• _Supplied material_

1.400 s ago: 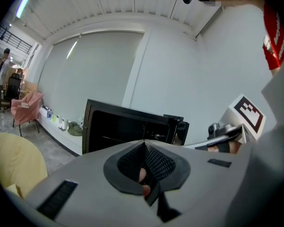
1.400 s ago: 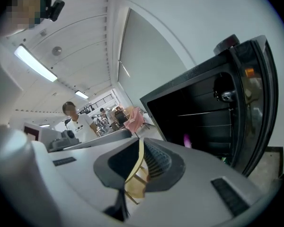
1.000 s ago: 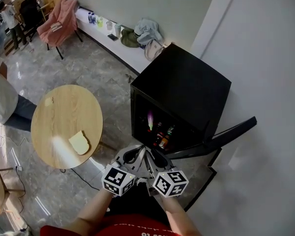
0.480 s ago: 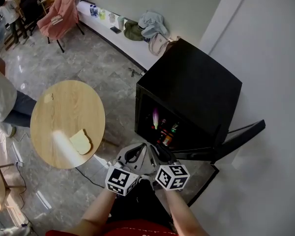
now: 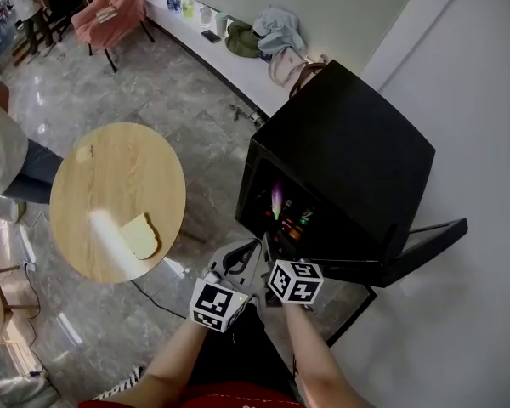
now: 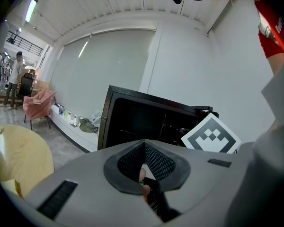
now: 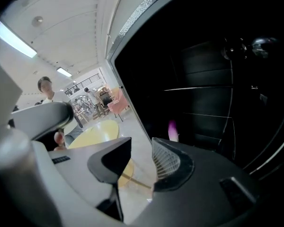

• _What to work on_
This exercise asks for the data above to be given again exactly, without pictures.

• _Answer below_
1.400 s ago: 
1.400 s ago: 
1.000 s ago: 
0.480 s ago: 
now: 
now: 
now: 

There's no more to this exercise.